2012: The year that coding became de rigueur

The jury is still out on whether everyone should dabble in programming, though resources are in place for many to learn

Does true literacy now include the ability to write software programs, just as it does the ability to read, write and do sums?

2012 saw a surge of sentiment in the press and blogosphere that we should think of programming as a vital cultural skill. And the year included many stories about newly emerging massive open online courses (MOOCs), which would provide tools to help people learn to sling some code.

Perhaps the most famous advocate of this idea was New York city Mayor Michael Bloomberg, who, despite his busy schedule, vowed to learn how to program himself. "My New Year's resolution is to learn to code with Codecademy in 2012!" he wrote on Twitter at the beginning of the year.

Backed by venture capital firm Union Square Ventures, Codecademy is a project that offers basic Web programming skills in an online format. The project attracted over 400,000 participants, including Mayor Bloomberg, to learn how to program in the year 2012.
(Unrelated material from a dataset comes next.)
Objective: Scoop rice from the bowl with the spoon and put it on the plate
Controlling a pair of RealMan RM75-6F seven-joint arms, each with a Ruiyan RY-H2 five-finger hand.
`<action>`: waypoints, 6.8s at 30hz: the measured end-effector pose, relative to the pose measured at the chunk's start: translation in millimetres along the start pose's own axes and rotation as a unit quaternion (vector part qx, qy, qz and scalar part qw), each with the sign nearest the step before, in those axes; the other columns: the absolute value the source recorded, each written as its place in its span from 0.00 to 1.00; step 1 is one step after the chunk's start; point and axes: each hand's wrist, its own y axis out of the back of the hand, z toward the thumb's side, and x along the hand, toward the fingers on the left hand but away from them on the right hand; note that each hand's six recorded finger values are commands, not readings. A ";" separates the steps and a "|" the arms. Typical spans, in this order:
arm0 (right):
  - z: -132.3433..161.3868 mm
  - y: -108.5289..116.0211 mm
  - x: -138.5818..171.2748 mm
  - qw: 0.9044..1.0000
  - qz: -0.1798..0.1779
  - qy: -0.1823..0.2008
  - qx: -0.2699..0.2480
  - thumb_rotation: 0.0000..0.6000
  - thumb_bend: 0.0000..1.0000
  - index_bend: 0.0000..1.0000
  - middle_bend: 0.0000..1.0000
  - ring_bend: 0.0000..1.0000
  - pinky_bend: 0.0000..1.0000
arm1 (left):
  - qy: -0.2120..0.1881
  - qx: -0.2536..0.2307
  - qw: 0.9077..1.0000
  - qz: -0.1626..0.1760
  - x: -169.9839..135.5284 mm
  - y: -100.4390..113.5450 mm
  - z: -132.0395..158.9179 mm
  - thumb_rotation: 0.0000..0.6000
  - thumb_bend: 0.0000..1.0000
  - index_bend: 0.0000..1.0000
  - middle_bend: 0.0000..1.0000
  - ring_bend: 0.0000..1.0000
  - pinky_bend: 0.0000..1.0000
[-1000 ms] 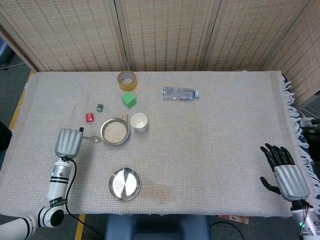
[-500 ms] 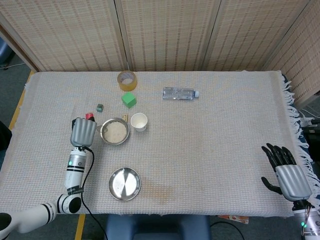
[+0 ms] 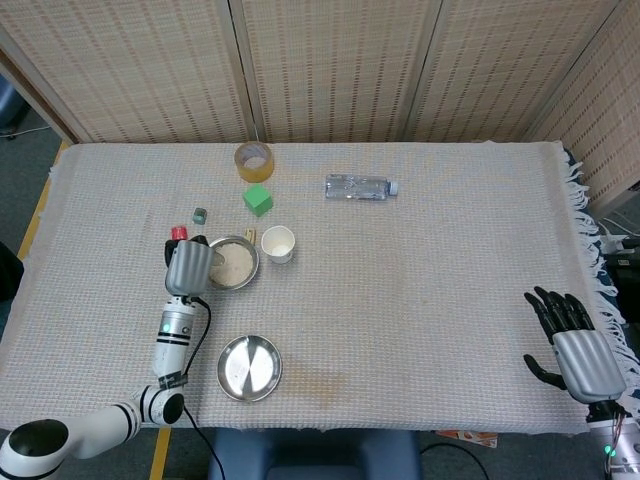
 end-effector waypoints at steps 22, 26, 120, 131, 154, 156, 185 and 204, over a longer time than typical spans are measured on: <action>5.4 0.7 5.5 1.000 0.005 0.013 -0.003 1.00 0.20 0.00 0.00 0.00 0.00 | -0.009 0.076 0.996 0.036 -8.7 -5.9 33.5 1.00 0.41 0.57 1.00 1.00 1.00; 7.5 0.8 6.8 1.000 0.004 0.016 -0.001 1.00 0.20 0.00 0.00 0.00 0.00 | -0.013 0.073 0.997 0.037 -10.0 -5.5 36.7 1.00 0.41 0.57 1.00 1.00 1.00; 8.2 -5.2 4.9 1.000 0.015 0.014 0.008 1.00 0.20 0.00 0.00 0.00 0.00 | -0.021 -0.236 0.959 -0.154 29.0 9.1 -26.4 1.00 0.41 0.58 1.00 1.00 1.00; 6.0 -9.9 0.1 1.000 0.023 0.006 0.012 1.00 0.20 0.00 0.00 0.00 0.00 | -0.030 -0.255 0.954 -0.156 51.1 39.1 -31.3 1.00 0.40 0.58 1.00 1.00 1.00; -7.9 -4.4 -7.2 1.000 0.019 -0.016 0.000 1.00 0.20 0.00 0.00 0.00 0.00 | -0.052 -0.228 0.962 -0.139 78.2 80.9 8.1 1.00 0.40 0.58 1.00 1.00 1.00; -8.3 -4.2 -7.7 1.000 0.019 -0.016 -0.001 1.00 0.20 0.00 0.00 0.00 0.00 | -0.052 -0.218 0.966 -0.132 78.3 81.4 10.6 1.00 0.40 0.58 1.00 1.00 1.00; -9.8 1.7 -3.3 1.000 0.012 -0.019 -0.006 1.00 0.20 0.00 0.00 0.00 0.00 | -0.032 0.034 0.994 0.103 49.5 107.8 59.3 1.00 0.40 0.57 1.00 1.00 1.00; -1.4 -3.7 3.7 0.997 0.062 0.016 -0.036 1.00 0.20 0.00 0.00 0.00 0.00 | -0.014 0.067 0.990 0.123 49.5 104.2 63.4 1.00 0.41 0.56 1.00 1.00 1.00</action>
"As technology becomes the driving force in our economy, the ability to program and understand programming is becoming more important," wrote Andy Weissman, a partner for Union Square, which raised over $12 million for Codecademy.

Farhad Manjoo, technology writer for online news magazine Slate, also argued that because computers now touch pretty much every aspect of our lives, we should be at least somewhat knowledgeable about how they operate. "The fact that any moron can use a computer has lulled us into complacency about the digital revolution," he wrote. "Theres no better way to learn how computers work than to start programming."

Not everyone thinks teaching coding to the masses is a good idea, however. Bloomberg's proclamation set off a backlash from programmers and others who warned people away from learning the practice, at least if they were pursuing it only to become more well-rounded in their education.

"It's actually damn hard to learn to code if you have no background in engineering or math. And frankly, Codecademy has been no help," wrote Audrey Watters, an education writer, after trying the service. "If you were to sit me down in front of a blank IDE and ask me to build something, I wouldn't have any clue how to begin."

Jeff Atwood, software developer and co-creator of IT question-and-answer site Stack Overflow, argued that it would be a mistake to categorize coding as an essential life skill.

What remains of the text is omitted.